Compound identification remains a critical bottleneck in the process of exploiting Nuclear Magnetic Resonance (NMR) metabolomics data, especially for H 1-dimensional (H 1D) data. As databases of reference compound spectra have grown, workflows have evolved to rely heavily on their search functions to facilitate this process by generating lists of potential metabolites found in complex mixture data, facilitating annotation and identification. However, approaches for validating and communicating annotations are most often guided by expert knowledge, and therefore are highly variable despite repeated efforts to align practices and define community standards.
This review is aimed at broadening the application of automated annotation tools by discussing the key ideas of spectral matching and beginning to describe a set of terms to classify this information, thus advancing standards for communicating annotation confidence. Additionally, we hope that this review will facilitate the growing collaboration between chemical data scientists, software developers and the NMR metabolomics community aiding development of long-term software solutions.

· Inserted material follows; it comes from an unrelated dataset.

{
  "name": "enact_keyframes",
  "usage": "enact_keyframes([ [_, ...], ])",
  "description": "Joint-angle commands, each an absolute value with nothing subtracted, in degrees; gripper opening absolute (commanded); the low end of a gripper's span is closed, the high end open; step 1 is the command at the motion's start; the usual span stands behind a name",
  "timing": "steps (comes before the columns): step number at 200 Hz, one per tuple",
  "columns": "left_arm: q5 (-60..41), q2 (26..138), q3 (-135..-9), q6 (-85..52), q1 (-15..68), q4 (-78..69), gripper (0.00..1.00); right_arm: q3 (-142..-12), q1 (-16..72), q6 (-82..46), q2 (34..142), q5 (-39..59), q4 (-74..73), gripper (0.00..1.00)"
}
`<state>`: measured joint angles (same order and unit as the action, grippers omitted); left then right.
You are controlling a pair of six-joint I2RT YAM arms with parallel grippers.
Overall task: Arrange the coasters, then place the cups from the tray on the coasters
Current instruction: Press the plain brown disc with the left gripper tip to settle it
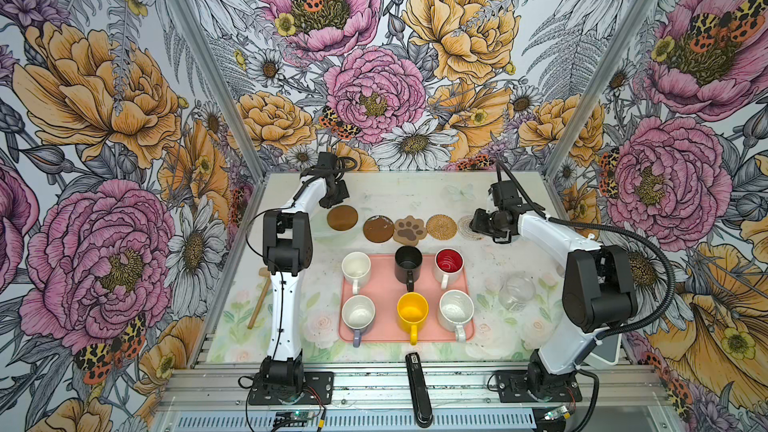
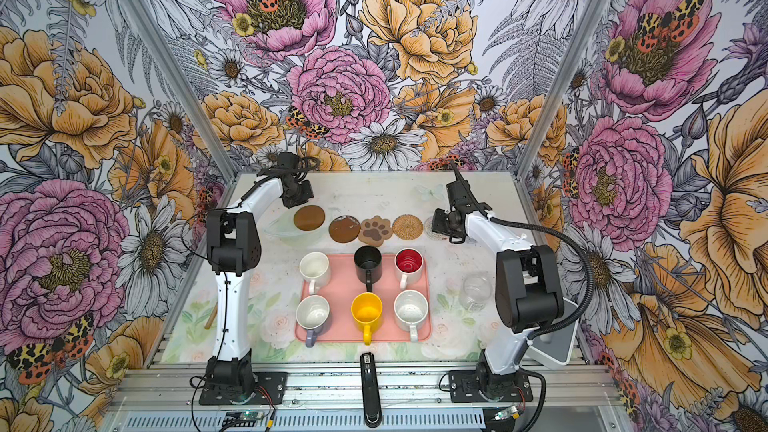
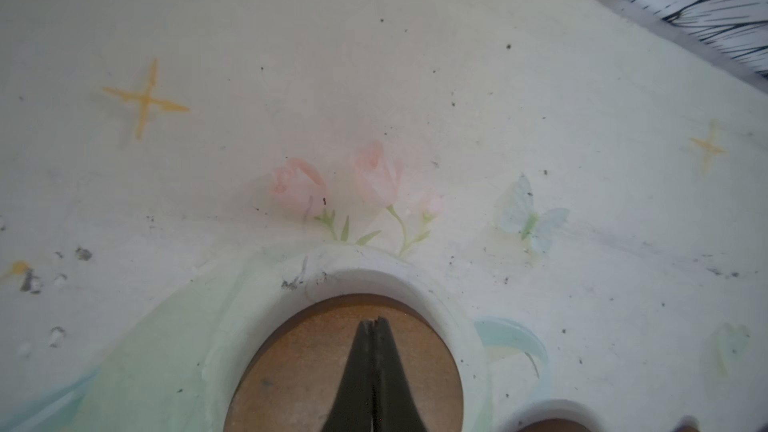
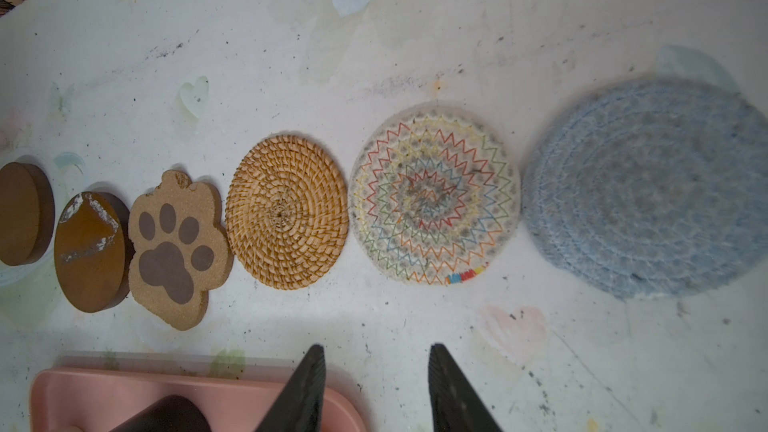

We begin with a brief discussion of the typical untargeted NMR identification workflow. We differentiate between annotation (hypothesis generation, filtering), and identification (hypothesis testing, verification), and note the utility of different NMR data features for annotation. We then touch on three parts of annotation: (1) generation of queries, (2) matching queries to reference data, and (3) scoring and confidence estimation of potential matches for verification. In doing so, we highlight existing approaches to automated and semi-automated annotation from the perspective of the structural information they utilize, as well as how this information can be represented computationally.
化合物鉴定仍然是利用核磁共振(NMR)代谢组学数据的关键瓶颈,特别是对于 H1 维(H1D)数据。随着参考化合物光谱数据库的增长,工作流程已经发展到严重依赖它们的搜索功能,通过生成在复杂混合物数据中发现的潜在代谢物列表来促进这一过程,从而促进注释和鉴定。然而,注释的验证和交流方法通常是由专家知识指导的,因此尽管反复努力使实践保持一致并定义社区标准,但仍然存在很大的差异。
通过讨论光谱匹配的关键思想,并开始描述一组术语来对该信息进行分类,从而推进注释置信度交流的标准,从而拓宽自动化注释工具的应用。此外,我们希望本综述将促进化学数据科学家、软件开发人员和 NMR 代谢组学社区之间的日益合作,有助于开发长期的软件解决方案。
我们首先简要讨论了典型的非靶向 NMR 鉴定工作流程。我们区分了注释(假设生成、过滤)和鉴定(假设测试、验证),并指出了不同 NMR 数据特征在注释中的用途。然后,我们介绍了注释的三个部分:(1)查询的生成,(2)将查询与参考数据匹配,以及(3)对潜在匹配的评分和置信度估计进行验证。在这样做的过程中,我们从它们利用的结构信息的角度,以及如何以计算的方式表示这些信息,强调了现有的自动化和半自动化注释方法。